*The task*
Go to the line with "Check that the clear" in the records below, then output it and each following line exactly, up to and including the line with "<point>635,138</point>". Skip pictures and add nothing.

[Stored records]

========================================================================

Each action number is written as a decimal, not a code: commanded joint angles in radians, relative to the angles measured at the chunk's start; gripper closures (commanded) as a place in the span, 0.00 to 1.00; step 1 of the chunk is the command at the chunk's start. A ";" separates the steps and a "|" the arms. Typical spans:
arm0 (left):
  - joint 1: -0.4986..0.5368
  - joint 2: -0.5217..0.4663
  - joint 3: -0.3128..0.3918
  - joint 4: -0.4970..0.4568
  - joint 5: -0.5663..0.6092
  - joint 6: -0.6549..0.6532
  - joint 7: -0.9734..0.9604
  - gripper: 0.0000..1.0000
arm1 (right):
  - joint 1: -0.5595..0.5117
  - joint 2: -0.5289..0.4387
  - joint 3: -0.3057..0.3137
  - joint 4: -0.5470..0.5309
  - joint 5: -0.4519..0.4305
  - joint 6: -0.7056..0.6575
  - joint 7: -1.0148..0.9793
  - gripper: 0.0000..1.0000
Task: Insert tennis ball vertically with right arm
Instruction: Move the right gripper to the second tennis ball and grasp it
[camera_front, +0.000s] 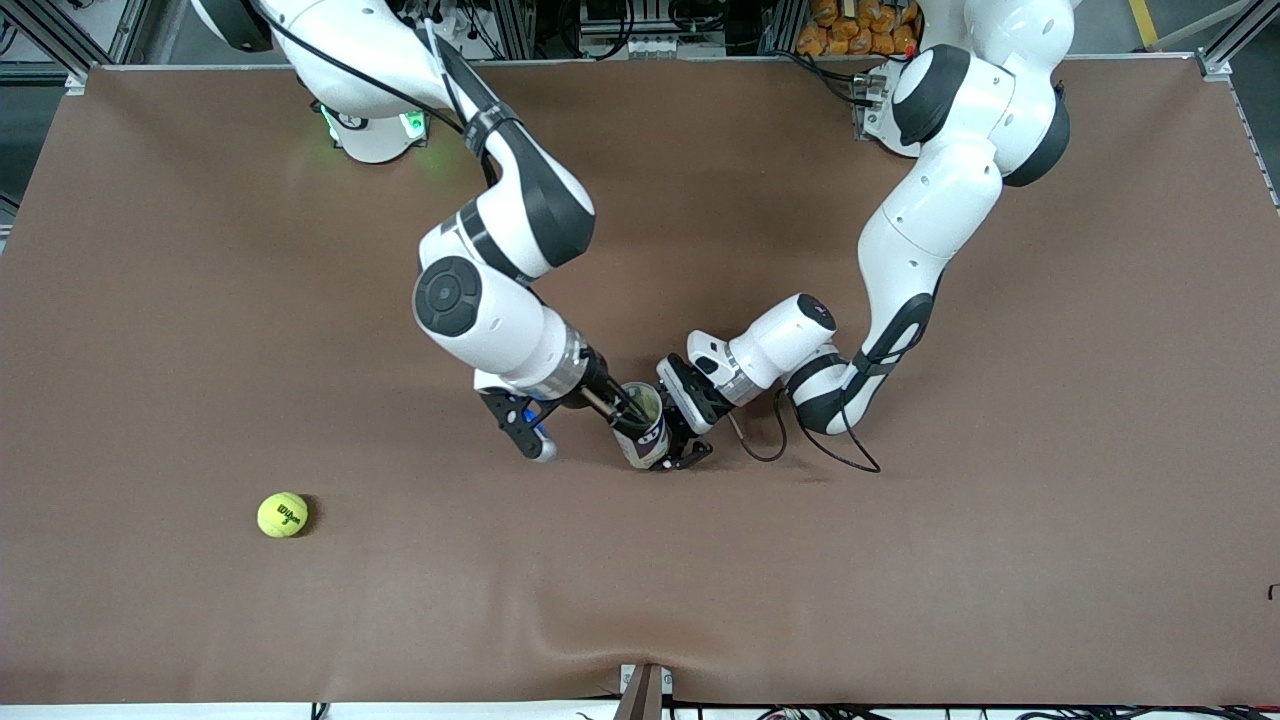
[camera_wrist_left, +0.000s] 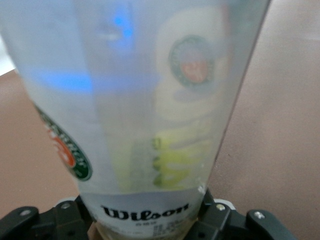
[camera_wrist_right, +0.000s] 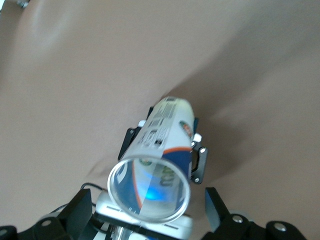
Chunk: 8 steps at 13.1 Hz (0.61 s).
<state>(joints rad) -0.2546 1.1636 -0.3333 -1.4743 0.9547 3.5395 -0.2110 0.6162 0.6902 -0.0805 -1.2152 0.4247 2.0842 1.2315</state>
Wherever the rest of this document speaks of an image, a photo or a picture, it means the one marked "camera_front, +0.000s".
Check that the white terminal strip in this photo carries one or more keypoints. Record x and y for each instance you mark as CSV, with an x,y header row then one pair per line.
x,y
650,46

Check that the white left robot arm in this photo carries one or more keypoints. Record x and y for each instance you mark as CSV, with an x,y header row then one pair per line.
x,y
930,220

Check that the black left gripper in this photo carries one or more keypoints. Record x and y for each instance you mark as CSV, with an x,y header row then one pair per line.
x,y
688,398

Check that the pile of orange lumpy items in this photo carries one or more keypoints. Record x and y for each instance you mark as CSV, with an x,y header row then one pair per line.
x,y
850,35

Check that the brown table mat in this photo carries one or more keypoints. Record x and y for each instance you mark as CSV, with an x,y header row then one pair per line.
x,y
300,300

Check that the aluminium rack profile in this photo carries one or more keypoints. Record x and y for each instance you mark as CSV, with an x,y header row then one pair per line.
x,y
780,28
512,30

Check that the table edge clamp bracket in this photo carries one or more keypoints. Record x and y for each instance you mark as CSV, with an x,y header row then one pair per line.
x,y
643,695

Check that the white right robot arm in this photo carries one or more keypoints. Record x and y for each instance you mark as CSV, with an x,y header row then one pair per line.
x,y
490,320

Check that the clear Wilson tennis ball can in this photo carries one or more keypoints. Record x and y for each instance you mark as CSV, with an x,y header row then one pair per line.
x,y
650,445

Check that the aluminium frame strut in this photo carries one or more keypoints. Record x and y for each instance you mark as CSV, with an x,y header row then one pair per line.
x,y
1235,35
128,30

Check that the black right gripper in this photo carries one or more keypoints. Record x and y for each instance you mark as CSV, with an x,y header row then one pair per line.
x,y
603,389

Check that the white power strip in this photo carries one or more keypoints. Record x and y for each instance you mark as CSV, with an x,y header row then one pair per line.
x,y
450,28

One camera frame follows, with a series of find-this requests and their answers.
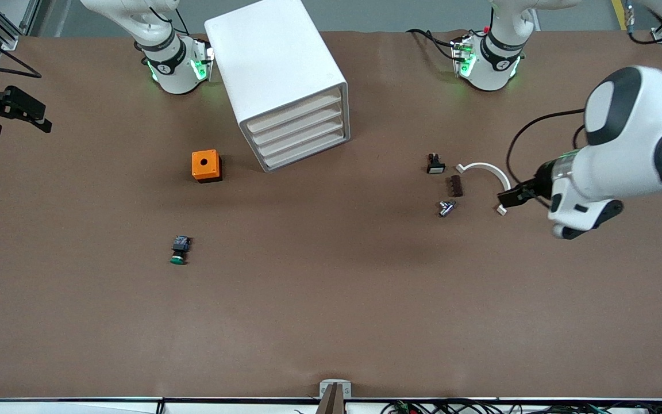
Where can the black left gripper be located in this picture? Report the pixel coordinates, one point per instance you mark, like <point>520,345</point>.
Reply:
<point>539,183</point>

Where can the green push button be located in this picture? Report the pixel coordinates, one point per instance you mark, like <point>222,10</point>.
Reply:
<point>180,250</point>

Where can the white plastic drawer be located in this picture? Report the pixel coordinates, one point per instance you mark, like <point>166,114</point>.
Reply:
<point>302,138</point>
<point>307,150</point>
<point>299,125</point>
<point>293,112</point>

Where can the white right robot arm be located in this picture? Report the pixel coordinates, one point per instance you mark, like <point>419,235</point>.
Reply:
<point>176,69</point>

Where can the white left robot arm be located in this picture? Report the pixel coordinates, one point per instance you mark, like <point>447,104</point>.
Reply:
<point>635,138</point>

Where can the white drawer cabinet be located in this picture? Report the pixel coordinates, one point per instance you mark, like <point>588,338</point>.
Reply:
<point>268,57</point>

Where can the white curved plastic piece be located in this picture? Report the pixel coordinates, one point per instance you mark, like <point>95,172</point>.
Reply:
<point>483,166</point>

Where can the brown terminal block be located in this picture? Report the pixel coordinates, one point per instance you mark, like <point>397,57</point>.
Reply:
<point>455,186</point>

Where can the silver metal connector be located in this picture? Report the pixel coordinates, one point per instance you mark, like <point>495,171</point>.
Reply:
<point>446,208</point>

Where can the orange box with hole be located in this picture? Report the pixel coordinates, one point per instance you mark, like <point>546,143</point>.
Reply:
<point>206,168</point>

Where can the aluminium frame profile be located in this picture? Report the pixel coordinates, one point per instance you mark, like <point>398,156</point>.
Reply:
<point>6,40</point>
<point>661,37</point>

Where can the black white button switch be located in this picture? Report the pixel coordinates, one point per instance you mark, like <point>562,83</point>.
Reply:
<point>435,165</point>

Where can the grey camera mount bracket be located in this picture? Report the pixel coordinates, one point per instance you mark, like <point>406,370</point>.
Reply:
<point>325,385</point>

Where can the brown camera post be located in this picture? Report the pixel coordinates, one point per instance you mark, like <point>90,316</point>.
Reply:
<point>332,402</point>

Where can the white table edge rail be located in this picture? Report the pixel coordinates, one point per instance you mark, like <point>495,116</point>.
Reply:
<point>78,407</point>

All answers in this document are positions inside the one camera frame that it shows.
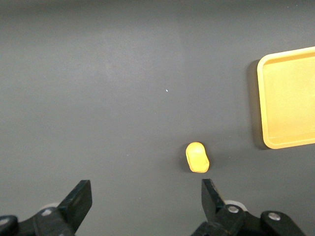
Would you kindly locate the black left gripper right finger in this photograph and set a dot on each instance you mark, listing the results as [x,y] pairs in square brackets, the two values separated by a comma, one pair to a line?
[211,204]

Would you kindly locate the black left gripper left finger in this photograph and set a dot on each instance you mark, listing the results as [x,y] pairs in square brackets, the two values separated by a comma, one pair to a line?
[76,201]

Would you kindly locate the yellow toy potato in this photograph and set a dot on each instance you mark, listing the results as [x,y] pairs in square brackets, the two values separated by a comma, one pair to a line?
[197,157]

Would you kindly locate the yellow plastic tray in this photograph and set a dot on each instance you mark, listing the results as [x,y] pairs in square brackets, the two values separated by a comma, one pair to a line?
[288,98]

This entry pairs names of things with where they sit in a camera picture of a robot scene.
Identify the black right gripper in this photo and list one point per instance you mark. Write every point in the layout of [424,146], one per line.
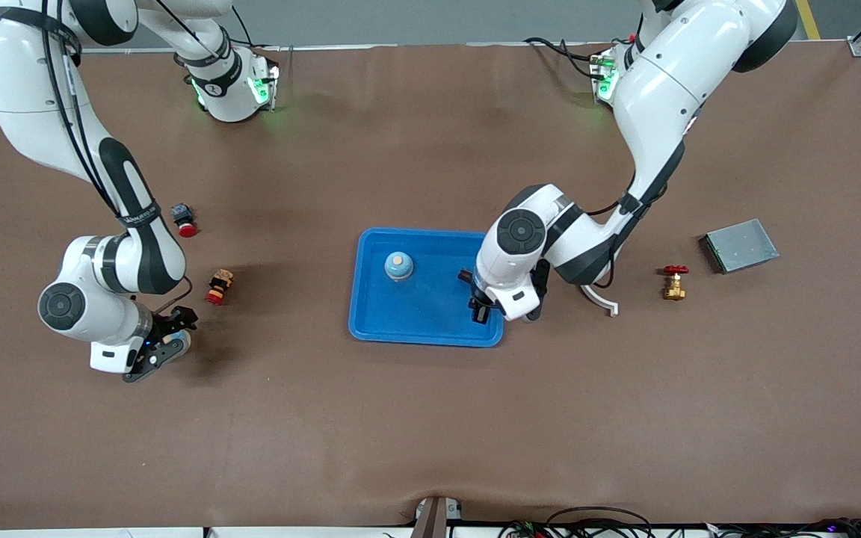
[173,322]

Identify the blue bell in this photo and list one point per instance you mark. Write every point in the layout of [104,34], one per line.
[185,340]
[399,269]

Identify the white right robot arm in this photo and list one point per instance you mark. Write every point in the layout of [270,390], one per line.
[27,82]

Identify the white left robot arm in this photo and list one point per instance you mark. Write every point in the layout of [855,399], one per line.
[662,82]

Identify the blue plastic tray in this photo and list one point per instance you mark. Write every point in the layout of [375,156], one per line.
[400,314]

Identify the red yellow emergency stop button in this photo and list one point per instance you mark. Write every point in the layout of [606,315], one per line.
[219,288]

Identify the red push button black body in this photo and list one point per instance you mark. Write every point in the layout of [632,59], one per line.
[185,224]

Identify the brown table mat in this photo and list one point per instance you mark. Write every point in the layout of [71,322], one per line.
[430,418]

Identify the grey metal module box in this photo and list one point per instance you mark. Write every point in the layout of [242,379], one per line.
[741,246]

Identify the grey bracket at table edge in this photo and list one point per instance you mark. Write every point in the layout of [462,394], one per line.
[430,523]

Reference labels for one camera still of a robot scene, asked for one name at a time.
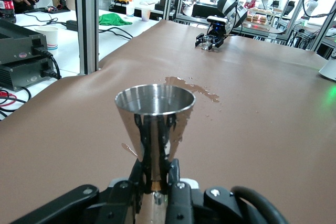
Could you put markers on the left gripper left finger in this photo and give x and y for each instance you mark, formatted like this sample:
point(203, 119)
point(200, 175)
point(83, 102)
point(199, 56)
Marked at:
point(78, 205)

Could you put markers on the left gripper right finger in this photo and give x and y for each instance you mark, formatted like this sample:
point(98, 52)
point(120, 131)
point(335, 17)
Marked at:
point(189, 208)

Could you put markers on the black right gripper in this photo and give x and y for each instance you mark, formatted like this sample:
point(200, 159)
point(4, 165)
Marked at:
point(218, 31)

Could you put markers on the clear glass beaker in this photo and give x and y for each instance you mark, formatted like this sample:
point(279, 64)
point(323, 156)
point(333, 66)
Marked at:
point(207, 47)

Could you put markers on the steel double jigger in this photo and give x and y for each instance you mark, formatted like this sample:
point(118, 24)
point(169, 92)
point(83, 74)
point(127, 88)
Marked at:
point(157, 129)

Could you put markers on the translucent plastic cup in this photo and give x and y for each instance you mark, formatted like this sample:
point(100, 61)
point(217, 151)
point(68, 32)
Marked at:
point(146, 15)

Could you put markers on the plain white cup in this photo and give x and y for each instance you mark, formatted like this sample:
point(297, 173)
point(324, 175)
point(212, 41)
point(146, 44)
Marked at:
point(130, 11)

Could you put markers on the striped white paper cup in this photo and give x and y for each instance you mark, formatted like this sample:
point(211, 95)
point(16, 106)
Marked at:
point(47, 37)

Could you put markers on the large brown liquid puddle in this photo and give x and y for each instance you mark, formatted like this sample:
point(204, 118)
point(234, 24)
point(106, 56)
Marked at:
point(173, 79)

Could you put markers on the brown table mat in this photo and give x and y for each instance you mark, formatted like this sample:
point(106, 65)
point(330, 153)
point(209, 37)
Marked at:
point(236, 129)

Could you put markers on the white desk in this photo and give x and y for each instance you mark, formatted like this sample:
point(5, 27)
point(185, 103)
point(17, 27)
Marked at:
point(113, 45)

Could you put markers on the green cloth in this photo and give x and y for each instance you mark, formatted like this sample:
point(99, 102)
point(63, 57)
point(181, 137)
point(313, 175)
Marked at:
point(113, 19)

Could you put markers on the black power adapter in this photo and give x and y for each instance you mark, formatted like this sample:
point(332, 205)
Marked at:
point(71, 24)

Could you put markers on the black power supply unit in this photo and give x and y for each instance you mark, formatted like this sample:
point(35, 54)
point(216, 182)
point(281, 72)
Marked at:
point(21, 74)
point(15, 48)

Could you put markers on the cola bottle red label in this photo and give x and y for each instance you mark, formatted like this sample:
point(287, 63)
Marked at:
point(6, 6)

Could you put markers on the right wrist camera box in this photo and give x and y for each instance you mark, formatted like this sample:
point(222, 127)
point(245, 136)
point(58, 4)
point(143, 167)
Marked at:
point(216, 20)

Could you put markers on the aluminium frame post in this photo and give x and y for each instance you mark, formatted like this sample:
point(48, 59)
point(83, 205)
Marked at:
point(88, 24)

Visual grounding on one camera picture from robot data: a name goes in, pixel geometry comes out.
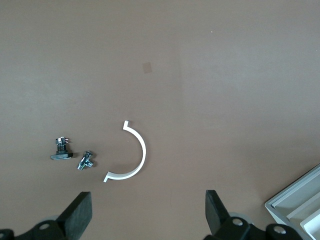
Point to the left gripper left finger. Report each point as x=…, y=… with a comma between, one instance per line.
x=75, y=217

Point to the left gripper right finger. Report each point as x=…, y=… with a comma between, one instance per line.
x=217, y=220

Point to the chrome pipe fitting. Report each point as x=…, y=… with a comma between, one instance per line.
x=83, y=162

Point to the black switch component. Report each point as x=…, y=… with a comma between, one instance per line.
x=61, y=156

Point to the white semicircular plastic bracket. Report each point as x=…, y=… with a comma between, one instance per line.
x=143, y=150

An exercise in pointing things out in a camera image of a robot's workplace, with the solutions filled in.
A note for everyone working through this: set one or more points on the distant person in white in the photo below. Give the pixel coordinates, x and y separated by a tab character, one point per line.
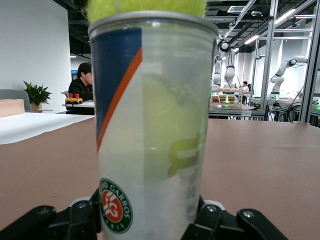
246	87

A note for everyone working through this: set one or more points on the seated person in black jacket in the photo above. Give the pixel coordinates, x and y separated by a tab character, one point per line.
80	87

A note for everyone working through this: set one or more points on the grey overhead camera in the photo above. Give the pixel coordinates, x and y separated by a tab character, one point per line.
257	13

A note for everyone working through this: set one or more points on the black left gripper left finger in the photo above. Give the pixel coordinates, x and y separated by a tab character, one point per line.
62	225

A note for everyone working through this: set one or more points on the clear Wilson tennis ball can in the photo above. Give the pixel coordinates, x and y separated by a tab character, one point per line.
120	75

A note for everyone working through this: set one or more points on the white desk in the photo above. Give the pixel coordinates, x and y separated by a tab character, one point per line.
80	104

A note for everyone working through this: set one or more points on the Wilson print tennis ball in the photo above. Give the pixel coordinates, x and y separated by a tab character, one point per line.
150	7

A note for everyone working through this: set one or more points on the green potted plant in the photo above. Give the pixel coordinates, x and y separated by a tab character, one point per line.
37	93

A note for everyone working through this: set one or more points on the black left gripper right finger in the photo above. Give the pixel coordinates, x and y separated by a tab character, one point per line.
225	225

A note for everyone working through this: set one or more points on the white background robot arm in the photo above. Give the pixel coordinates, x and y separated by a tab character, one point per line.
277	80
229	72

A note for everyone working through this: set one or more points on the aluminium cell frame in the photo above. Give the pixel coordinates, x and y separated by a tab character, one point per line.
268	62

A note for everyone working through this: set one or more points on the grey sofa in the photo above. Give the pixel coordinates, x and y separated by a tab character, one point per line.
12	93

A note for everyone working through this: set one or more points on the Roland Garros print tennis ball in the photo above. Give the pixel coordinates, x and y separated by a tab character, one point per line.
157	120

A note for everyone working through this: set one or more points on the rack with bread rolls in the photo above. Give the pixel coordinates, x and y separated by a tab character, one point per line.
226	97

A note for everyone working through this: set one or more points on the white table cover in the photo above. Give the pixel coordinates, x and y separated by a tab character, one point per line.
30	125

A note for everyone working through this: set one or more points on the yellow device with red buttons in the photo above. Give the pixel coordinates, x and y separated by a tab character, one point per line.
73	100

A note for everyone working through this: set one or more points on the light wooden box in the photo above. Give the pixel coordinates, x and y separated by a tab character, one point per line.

========================================================================

*Reply to the task*
Check that the clear Wilson tennis ball can in this photo carries one or more keypoints. Record x and y for each instance you mark as CSV, with an x,y header row then one pair per line.
x,y
650,445

Check that the aluminium frame strut in this photo carries one or more keypoints. Record x and y for each instance you mark as CSV, with an x,y header row then one pair per line.
x,y
1235,35
128,30

Check that the black right gripper in this photo carries one or more keypoints. Record x and y for each instance you mark as CSV, with an x,y header row then one pair per line.
x,y
603,389

Check that the white power strip in this photo carries one or more keypoints. Record x and y for each instance you mark as CSV, with an x,y header row then one pair per line.
x,y
450,28

One camera frame follows, with a series of find-this requests and their answers.
Where can the black left gripper be located in this picture? Report the pixel coordinates, one point per instance you mark, like <point>520,345</point>.
Reply:
<point>539,183</point>

Where can the green push button be located in this picture? Report the pixel coordinates, one point per instance you mark, like <point>222,10</point>.
Reply:
<point>180,250</point>

Where can the white plastic drawer be located in this picture? Report the pixel coordinates, one point per instance you mark, like <point>166,114</point>.
Reply:
<point>302,138</point>
<point>307,150</point>
<point>299,125</point>
<point>293,112</point>

Where can the white right robot arm be located in this picture? Report the pixel coordinates, one point per instance you mark, like <point>419,235</point>.
Reply:
<point>176,69</point>

Where can the white left robot arm be located in this picture? Report the pixel coordinates, one point per instance you mark, like <point>447,104</point>.
Reply:
<point>635,138</point>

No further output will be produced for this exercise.